A definição de vida ficou mais complexa depois que a Nasa (agência espacial dos EUA) e a revista Science anunciaram ontem a descoberta de um micro-organismo capaz de se desenvolver e se reproduzir utilizando arsênio, um elemento químico tóxico para a maioria dos seres vivos. Além de mudar a compreensão sobre a vida na Terra, a descoberta também expande o horizonte para a busca de vida extraterrestre.

> Confira algumas descobertas e experiências da biologia e da genética que revolucionaram o mundo

Todas as formas de vida conhecidas até hoje — plantas, animais e micro-organismos — dependem de seis elementos químicos para construir as moléculas que compõem seus corpos: oxigênio, hidrogênio, carbono, fósforo, enxofre e nitrogênio. A bactéria descoberta pela equipe de cientistas liderada por Felisa Wolfe-Simon, do Instituto de Pesquisa Geológica dos EUA e do Instituto de Astrobiologia da Nasa, é a primeira exceção à regra, substituindo o fósforo pela arsênio.
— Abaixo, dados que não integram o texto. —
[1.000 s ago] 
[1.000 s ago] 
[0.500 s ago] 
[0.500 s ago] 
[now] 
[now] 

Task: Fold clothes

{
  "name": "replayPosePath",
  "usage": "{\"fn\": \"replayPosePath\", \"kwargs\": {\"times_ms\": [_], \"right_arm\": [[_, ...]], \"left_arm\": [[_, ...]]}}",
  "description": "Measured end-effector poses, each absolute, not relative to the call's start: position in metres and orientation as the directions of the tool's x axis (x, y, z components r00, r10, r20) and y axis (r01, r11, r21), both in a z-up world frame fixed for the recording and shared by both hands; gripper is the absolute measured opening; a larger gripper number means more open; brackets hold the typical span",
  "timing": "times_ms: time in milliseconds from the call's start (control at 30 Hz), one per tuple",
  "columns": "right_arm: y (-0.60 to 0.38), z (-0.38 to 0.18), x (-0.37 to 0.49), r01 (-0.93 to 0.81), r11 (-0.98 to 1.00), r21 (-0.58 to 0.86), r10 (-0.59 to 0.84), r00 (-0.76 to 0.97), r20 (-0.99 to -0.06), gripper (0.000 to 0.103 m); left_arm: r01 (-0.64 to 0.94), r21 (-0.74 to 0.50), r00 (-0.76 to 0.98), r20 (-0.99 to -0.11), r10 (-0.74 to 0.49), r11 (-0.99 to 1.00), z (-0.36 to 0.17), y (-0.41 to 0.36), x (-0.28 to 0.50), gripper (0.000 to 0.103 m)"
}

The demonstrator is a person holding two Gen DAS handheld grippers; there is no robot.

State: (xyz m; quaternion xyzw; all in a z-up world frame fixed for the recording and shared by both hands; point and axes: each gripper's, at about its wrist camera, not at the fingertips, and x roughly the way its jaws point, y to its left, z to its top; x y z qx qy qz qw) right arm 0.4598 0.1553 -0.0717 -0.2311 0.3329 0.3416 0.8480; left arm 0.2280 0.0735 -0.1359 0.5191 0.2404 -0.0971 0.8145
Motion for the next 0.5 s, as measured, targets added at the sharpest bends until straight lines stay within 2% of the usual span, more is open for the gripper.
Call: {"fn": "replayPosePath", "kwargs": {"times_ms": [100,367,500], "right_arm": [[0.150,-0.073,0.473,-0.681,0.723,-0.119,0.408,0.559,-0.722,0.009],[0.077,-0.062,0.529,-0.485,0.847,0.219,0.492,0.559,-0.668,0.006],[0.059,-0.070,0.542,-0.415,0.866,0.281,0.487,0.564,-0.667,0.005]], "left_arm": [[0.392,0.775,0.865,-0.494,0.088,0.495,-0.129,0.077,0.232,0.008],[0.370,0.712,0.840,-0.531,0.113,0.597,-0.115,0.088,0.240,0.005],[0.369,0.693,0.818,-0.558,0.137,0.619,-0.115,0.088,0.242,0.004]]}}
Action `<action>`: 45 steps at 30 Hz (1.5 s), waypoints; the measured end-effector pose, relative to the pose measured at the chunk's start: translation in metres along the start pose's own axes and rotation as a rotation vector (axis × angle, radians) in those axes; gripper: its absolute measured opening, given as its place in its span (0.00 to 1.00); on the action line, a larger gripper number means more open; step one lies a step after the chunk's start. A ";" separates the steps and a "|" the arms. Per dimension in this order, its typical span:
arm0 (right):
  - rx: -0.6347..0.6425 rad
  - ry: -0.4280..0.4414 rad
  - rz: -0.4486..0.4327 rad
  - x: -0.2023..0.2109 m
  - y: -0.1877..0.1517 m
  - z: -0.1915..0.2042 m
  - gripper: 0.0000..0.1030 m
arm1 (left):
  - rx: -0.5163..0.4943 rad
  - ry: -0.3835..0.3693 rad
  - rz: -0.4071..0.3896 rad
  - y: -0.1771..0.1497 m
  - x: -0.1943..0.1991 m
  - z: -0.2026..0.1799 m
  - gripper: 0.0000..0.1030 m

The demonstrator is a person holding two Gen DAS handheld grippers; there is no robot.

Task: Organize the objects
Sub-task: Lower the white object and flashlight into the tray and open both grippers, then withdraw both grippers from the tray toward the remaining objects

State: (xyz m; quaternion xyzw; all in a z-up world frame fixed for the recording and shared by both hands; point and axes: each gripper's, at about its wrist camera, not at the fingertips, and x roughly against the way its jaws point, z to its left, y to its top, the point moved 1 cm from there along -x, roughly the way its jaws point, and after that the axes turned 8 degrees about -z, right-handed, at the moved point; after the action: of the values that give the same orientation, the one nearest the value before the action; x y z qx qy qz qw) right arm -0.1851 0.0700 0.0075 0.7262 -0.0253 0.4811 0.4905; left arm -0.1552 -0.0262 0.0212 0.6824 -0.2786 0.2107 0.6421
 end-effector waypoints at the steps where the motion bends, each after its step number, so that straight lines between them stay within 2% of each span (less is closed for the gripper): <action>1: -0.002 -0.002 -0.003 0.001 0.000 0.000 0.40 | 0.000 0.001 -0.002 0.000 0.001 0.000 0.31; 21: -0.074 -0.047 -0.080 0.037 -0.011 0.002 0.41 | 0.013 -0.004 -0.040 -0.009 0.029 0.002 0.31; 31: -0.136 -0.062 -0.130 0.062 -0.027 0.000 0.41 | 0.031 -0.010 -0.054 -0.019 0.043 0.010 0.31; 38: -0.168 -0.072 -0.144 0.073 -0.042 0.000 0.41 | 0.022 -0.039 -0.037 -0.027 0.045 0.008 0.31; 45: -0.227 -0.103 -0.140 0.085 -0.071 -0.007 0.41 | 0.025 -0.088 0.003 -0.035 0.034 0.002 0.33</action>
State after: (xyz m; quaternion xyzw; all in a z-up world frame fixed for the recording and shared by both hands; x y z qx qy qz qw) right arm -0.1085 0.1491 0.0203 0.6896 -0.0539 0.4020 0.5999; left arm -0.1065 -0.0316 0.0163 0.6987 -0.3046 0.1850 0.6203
Clique na imagem abaixo e confira por que o
micro-organismo recém-descoberto se diferencia
do restante dos seres vivos do planeta



Não é pouca coisa: o fósforo faz parte da estrutura do DNA, o ácido que fornece as características genéticas dos seres vivos. Ele forma o que se poderia considerar o esqueleto que sustenta a ligação para as quatro bases nitrogenadas do DNA — timina, adenina, guanina e citosina. Além disso, é um componente do ATP, a molécula usada para transportar energia no metabolismo celular.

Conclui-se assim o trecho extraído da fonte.